### To do:
Find the line with "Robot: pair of" in the records below. Copy it and every line after it, up to and including the line with "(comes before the".

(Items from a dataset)
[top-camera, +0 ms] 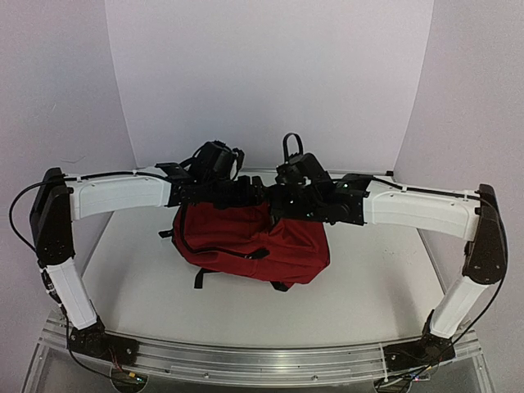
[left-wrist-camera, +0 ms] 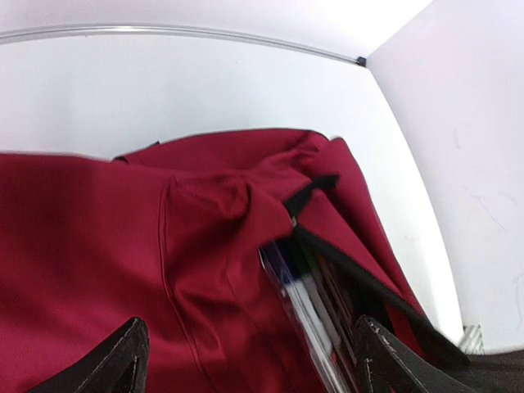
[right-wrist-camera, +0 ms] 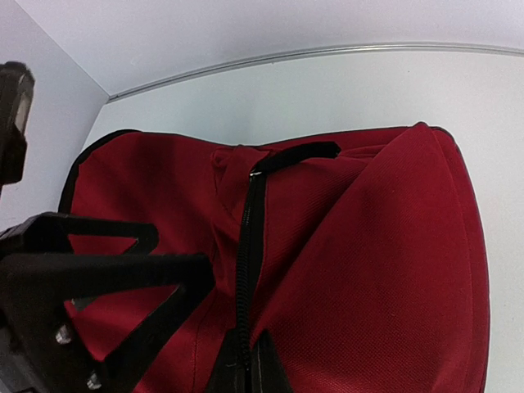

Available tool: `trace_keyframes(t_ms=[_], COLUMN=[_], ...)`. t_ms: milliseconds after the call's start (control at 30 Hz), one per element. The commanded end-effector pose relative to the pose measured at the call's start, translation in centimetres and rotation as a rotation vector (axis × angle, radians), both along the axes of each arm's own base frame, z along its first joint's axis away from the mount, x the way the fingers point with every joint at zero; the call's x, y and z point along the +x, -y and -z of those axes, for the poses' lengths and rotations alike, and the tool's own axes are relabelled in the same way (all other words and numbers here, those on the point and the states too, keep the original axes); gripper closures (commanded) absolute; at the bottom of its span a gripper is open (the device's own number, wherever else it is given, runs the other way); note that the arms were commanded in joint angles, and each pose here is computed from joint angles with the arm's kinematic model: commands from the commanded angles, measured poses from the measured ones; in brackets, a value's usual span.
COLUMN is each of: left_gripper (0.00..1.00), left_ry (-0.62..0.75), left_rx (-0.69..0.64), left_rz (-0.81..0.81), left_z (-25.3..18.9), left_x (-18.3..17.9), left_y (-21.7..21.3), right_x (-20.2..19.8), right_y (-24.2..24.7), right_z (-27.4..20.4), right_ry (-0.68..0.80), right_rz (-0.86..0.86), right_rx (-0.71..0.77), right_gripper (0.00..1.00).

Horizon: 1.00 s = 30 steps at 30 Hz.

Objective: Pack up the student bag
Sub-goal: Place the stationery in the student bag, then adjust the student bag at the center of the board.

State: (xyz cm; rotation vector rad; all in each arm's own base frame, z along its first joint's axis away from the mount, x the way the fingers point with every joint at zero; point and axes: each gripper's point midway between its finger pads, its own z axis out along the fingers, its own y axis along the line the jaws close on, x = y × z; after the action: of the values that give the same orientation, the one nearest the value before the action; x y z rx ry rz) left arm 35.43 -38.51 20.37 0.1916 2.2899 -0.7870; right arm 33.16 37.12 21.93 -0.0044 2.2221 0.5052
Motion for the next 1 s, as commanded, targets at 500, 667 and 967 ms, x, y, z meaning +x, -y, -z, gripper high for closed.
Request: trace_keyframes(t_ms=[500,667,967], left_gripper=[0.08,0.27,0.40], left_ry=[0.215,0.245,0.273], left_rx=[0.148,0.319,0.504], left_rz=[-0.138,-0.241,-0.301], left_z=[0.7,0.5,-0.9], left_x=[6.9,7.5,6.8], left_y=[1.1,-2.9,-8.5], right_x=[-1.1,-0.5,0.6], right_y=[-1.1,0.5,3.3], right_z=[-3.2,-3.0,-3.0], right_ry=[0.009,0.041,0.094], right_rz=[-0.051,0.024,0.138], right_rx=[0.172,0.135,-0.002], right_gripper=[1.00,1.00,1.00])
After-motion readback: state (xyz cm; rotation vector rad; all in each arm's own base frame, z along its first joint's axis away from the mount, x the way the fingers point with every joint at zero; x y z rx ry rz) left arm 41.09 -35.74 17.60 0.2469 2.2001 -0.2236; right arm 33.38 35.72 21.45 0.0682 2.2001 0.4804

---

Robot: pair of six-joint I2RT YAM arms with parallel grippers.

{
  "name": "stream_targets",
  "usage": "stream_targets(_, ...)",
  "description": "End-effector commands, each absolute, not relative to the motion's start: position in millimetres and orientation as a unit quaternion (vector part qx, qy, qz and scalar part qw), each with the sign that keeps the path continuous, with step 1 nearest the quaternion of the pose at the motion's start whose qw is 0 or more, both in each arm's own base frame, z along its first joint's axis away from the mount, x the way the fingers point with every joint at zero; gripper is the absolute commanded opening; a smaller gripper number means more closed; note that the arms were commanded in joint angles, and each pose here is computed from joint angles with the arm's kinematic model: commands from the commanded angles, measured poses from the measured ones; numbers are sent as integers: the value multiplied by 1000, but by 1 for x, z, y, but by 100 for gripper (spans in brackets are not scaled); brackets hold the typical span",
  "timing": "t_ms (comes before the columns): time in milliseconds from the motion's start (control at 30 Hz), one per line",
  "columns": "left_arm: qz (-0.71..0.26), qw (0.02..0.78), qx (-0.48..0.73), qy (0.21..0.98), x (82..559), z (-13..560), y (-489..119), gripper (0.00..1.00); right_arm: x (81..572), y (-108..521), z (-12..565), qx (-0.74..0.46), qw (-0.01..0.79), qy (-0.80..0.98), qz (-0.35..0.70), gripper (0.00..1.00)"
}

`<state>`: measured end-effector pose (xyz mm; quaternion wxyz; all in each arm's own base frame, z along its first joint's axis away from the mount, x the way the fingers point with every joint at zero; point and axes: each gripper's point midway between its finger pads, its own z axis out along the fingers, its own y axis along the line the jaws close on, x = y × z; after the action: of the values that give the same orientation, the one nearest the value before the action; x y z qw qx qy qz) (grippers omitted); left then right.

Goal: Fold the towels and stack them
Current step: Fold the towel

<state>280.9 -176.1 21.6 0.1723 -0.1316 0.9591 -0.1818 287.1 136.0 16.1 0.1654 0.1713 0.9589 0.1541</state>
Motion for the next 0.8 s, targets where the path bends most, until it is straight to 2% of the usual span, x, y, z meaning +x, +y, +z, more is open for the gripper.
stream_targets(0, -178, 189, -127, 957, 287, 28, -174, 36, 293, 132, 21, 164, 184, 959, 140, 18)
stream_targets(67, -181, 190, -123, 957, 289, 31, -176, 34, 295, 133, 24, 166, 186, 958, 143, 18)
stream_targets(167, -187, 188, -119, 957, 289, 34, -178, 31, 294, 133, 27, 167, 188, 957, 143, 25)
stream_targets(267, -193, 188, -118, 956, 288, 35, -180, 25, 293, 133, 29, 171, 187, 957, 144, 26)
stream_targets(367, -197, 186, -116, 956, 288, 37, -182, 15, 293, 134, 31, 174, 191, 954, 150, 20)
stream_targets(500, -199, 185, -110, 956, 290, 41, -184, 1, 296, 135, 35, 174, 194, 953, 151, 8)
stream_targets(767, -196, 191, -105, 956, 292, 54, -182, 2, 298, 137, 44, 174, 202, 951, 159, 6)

### Result:
Robot: pair of six-joint I2RT YAM arms with parallel grippers.

{
  "name": "stream_targets",
  "usage": "stream_targets(_, ...)",
  "description": "End-effector commands, each absolute, not relative to the motion's start: position in millimetres and orientation as a unit quaternion (vector part qx, qy, qz and scalar part qw), each with the sign that keeps the path continuous, with step 1 nearest the quaternion of the pose at the motion's start whose qw is 0 or more, both in each arm's own base frame, z along its first joint's axis away from the mount, x the way the fingers point with every joint at zero; gripper is the absolute commanded opening; a smaller gripper number means more closed; note that the arms were commanded in joint angles, and each pose here is computed from joint angles with the arm's kinematic model: commands from the commanded angles, measured poses from the measured ones; numbers are sent as integers: the value multiplied by 1000, but by 1 for x, z, y, but by 100 for gripper (spans in brackets are not scaled); brackets hold the typical span",
  "timing": "t_ms (comes before the columns): time in milliseconds from the motion's start (control at 30 Hz), one per line",

Output for this exercise is complete.